Sandro Posted November 27, 2015 Report Share Posted November 27, 2015 Hi uxcn :) So you've choiced clang/llvm as your "default compiler" ? excuse me for my question ..... why that choiche ? (For example i've experimented PC-BSD 11.X and is very slower vs 10.X (that use GCC as compiler)) mumble... mumble... Thank You for any suggestion :) I think that if you declare the "-march" , the "-mtuse" is redundant..... (not utile?) I see a -j16 .... WOW !!! :P :P :P your system is based on a dual Xeon (with 4 cores / 8 threads) both ? Thanks for suggestions :) Link to comment Share on other sites More sharing options...
uxcn Posted November 27, 2015 Report Share Posted November 27, 2015 So you've choiced clang/llvm as your "default compiler" ? excuse me for my question ..... why that choiche ? I switched to Clang as a default on my laptop when I had to rebuild it a while ago. It was mostly just an experiment, but I have noticed that Clang compiles a lot faster than GCC. Actually, it catches a number of optimizations GCC misses as well. I tried switching to LTO recently, and the binaries it emits are even cleaner. I haven't tried comparing to GCC 5.2 though. I think FreeBSD switched to Clang as a default recently too. I think that if you declare the "-march" , the "-mtuse" is redundant..... (not utile?) I think you're right, -mtune is completely redundant. It's harmless though, so I've just left it in the configs. I see a -j16 .... WOW !!! :P :P :P your system is based on a dual Xeon (with 4 cores / 8 threads) both ? It's a four core smt (i7-3632QM), but I use ccache and distcc too. The "cluster" I compile against adds another eight processors. I use a tmpfs for portage as well, which generally keeps things CPU bound. Thanks for suggestions :) No problem :). Link to comment Share on other sites More sharing options...
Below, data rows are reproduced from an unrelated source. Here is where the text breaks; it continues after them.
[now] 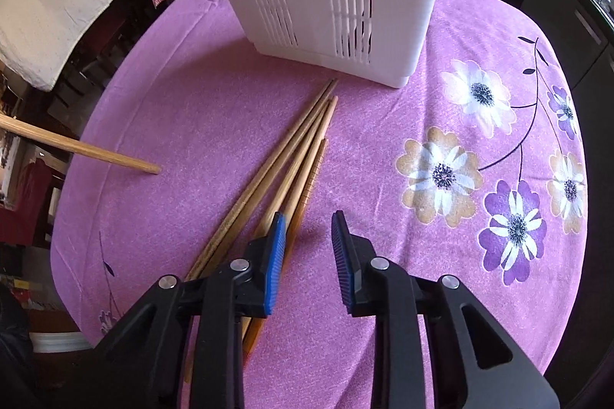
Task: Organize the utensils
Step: 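Grasp a wooden chopstick with the right tool while the left tool lifts its chopstick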
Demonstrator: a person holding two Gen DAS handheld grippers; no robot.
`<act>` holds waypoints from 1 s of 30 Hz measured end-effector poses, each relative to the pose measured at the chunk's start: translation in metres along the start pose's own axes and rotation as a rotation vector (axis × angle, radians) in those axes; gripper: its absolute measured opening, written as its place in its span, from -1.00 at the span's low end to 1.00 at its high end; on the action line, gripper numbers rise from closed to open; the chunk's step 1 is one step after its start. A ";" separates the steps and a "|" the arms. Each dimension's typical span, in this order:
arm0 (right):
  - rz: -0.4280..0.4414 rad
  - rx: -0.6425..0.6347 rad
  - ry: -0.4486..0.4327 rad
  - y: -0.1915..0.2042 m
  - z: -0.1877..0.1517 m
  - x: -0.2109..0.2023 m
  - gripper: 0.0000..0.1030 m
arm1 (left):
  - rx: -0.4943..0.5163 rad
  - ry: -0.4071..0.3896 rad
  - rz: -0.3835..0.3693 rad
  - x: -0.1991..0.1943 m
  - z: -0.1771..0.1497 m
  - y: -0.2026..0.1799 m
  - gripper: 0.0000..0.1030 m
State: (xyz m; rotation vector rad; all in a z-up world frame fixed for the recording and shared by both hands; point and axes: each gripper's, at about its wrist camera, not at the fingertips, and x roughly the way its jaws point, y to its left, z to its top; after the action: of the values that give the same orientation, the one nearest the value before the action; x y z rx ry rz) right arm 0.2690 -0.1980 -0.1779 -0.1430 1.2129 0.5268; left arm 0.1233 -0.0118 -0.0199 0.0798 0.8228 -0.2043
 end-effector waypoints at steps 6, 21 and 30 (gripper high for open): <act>-0.029 -0.007 0.008 0.002 -0.003 -0.001 -0.52 | 0.002 -0.001 -0.001 0.000 0.000 0.000 -0.87; -0.074 -0.033 -0.004 0.019 0.007 0.010 -0.87 | 0.003 -0.002 0.000 0.000 0.000 0.000 -0.87; -0.018 0.021 -0.260 0.004 0.003 -0.078 -0.87 | 0.002 0.002 0.007 0.000 0.009 0.000 -0.87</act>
State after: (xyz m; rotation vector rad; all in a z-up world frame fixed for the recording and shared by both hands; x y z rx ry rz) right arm 0.2505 -0.2170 -0.1047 -0.0653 0.9624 0.5001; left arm 0.1297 -0.0132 -0.0142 0.0846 0.8240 -0.1988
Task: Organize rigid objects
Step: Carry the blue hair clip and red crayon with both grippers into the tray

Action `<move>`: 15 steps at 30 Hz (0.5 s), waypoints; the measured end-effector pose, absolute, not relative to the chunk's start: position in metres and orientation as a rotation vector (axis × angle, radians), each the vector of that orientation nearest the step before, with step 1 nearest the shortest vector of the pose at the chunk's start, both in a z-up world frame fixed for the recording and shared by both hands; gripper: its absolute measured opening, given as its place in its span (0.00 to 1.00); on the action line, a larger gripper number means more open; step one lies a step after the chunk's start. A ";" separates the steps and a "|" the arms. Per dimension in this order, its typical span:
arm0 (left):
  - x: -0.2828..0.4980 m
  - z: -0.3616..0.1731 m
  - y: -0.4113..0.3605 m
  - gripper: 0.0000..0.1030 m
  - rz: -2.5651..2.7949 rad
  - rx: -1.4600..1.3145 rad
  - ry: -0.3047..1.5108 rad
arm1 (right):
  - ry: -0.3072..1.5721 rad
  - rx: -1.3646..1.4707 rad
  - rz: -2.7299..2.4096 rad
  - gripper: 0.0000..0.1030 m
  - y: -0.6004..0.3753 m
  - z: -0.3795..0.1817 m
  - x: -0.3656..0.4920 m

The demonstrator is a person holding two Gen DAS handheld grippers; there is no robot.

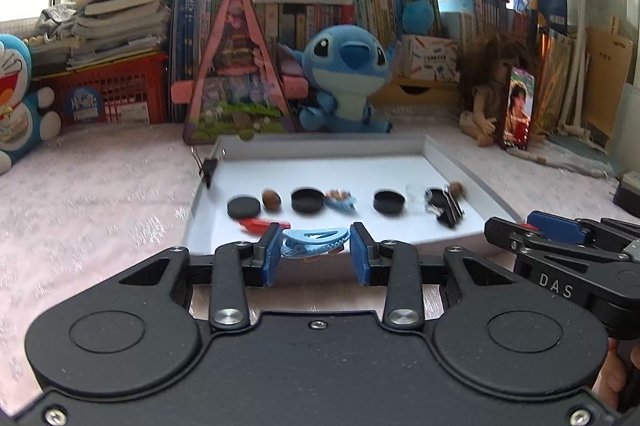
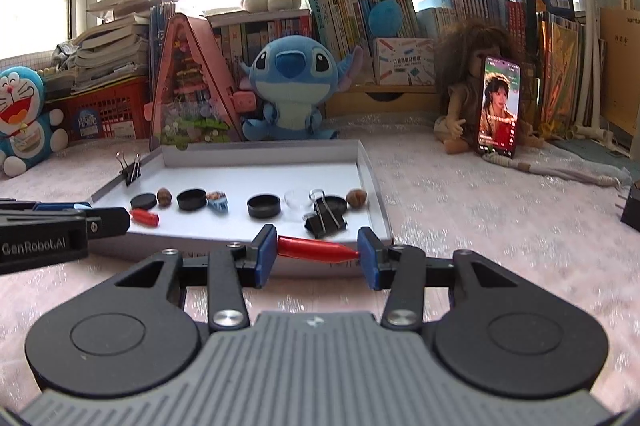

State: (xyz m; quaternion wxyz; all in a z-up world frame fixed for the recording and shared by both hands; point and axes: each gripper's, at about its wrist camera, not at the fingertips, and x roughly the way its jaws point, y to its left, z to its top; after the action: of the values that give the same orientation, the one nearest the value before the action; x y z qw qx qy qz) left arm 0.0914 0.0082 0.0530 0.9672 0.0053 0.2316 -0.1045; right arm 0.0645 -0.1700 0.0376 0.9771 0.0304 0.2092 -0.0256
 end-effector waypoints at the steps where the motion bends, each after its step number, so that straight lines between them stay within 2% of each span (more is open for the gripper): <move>1: 0.094 0.055 0.009 0.33 -0.210 0.010 0.466 | 0.421 0.063 -0.050 0.47 -0.170 0.039 0.067; 15: 0.140 0.056 -0.001 0.33 -0.239 -0.007 0.516 | 0.435 0.076 -0.014 0.47 -0.168 0.044 0.100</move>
State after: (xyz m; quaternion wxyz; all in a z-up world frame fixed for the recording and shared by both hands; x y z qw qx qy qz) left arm 0.1395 -0.0012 0.0561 0.9599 -0.0034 0.2544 -0.1178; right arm 0.1000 -0.1679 0.0439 0.9757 0.0376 0.2158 -0.0068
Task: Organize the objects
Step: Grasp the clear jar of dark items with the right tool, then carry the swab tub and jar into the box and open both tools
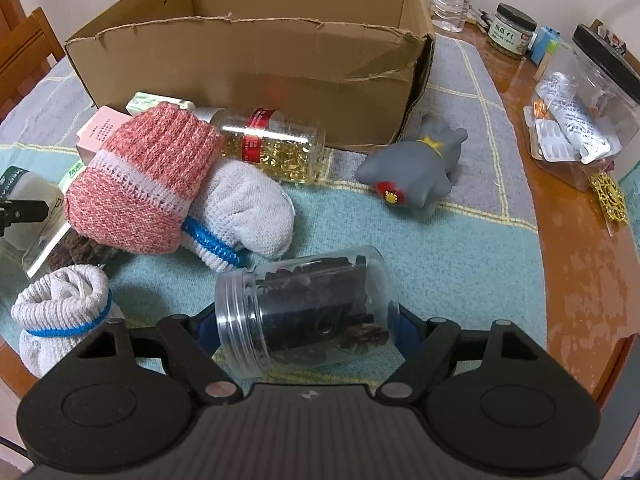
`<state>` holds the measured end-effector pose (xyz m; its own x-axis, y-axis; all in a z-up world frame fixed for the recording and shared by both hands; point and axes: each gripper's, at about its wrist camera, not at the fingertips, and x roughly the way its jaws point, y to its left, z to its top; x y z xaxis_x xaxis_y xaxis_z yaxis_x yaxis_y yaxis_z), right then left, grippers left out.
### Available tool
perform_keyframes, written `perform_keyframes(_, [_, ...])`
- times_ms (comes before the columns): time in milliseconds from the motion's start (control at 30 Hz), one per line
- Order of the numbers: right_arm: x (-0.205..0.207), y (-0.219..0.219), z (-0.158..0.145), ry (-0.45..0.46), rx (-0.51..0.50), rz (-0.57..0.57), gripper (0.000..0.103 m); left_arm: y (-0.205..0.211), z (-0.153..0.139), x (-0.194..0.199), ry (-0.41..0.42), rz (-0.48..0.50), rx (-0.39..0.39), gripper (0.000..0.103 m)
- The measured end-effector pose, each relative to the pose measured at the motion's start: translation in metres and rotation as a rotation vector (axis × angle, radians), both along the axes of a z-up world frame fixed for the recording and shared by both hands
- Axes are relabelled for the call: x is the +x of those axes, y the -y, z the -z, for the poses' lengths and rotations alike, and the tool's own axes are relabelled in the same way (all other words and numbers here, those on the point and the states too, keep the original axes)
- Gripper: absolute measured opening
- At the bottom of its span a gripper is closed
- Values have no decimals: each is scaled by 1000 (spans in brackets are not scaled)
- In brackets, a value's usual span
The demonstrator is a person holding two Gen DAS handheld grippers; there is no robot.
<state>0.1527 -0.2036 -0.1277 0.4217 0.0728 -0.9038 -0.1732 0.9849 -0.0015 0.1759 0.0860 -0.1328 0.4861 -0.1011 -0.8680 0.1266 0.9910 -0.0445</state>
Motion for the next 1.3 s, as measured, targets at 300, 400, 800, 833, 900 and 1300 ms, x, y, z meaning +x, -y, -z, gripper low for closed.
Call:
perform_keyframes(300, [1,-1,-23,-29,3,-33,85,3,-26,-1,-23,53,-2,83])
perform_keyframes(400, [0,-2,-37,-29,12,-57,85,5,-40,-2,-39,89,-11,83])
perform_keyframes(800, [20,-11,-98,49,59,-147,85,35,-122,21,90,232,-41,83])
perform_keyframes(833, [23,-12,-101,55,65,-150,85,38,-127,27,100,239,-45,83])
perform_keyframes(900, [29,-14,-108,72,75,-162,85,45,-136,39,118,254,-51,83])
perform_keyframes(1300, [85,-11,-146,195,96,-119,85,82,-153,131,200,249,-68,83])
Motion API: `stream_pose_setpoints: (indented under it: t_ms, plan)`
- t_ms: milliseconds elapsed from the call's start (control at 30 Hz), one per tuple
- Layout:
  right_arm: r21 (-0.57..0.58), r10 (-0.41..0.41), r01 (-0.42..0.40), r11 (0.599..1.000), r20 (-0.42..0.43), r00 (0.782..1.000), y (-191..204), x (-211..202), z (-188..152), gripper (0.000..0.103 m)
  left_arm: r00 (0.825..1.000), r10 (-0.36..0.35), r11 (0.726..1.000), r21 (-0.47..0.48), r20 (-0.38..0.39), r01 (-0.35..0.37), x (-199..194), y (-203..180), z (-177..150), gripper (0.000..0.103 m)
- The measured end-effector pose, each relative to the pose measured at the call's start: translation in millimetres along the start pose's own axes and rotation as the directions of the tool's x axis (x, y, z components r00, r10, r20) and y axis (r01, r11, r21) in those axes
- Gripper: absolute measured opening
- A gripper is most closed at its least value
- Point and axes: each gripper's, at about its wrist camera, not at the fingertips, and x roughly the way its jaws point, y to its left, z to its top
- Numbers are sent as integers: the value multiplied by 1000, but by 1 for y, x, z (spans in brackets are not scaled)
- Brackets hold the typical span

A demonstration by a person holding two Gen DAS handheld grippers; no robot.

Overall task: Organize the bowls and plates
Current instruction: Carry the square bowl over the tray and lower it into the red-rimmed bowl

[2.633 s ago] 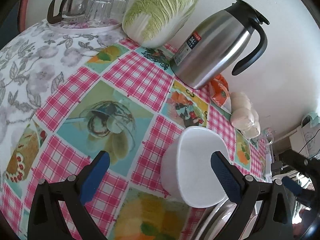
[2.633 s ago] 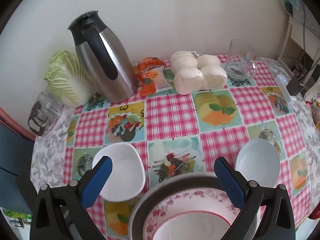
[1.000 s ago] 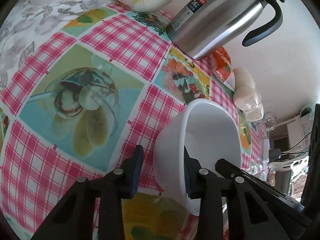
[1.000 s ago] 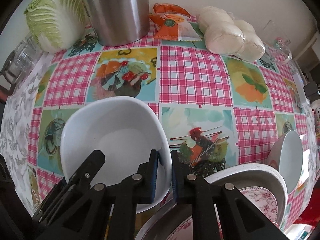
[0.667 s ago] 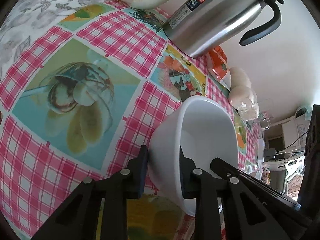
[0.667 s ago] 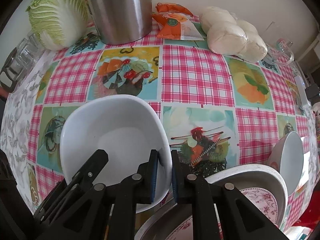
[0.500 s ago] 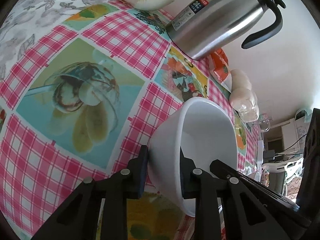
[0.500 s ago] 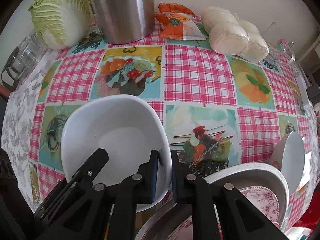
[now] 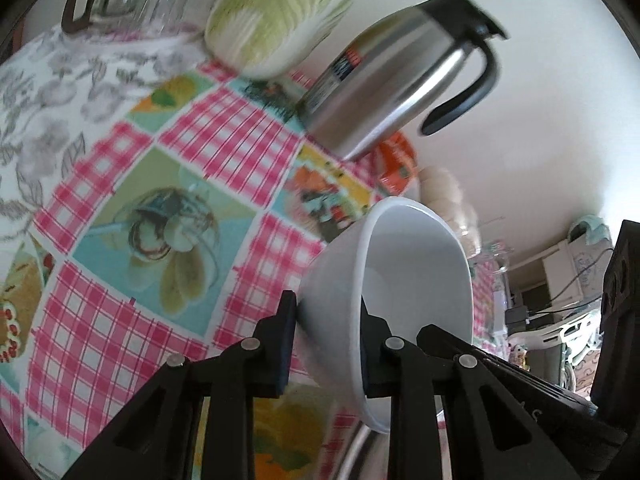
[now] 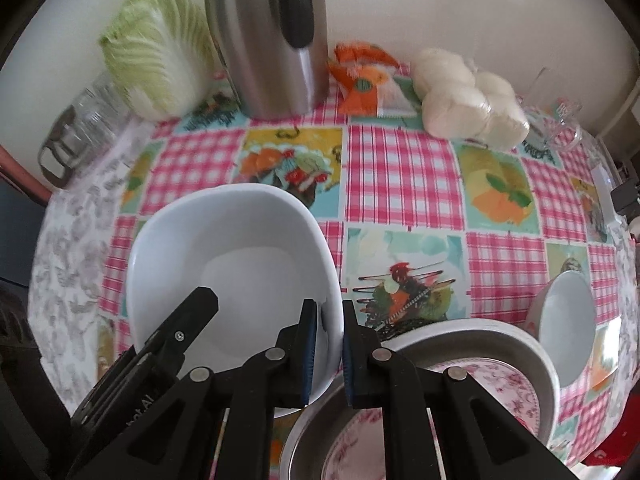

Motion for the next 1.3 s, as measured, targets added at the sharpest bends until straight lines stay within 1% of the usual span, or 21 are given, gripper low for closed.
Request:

Sandro Posted November 27, 2015 Report Share Posted November 27, 2015 I know that about the time implied to compile an ebuild may be faster with llvm; but i'm interested not for compiling time, but about the binary code generated by a compiler; in Phoronix for example (excuse me but i've not a link at this moment) there are comparisons about gcc vs llvm/clang. also comared to ICC (Intel C Compiler) and also Open64 (AMD open source compiler, present since few time ago also in portage tree). The resultstold to me that gcc is the more performant compiler (about binary code generated) (not in all cases but considering the average....). But ... since clang is in evolution (but also gcc), the answers may be done looking the benchs :) Try to "take a look" if You want in Phoronix website :) Hi ... and hope not have bored You :) With Estimate. Sandro :) PS: Excuse me if i'm little "off topic" :|. May be Sympathic to open a new thread about various compiler performancies ... :) Ciao :D (from Italy) :) Link to comment Share on other sites More sharing options...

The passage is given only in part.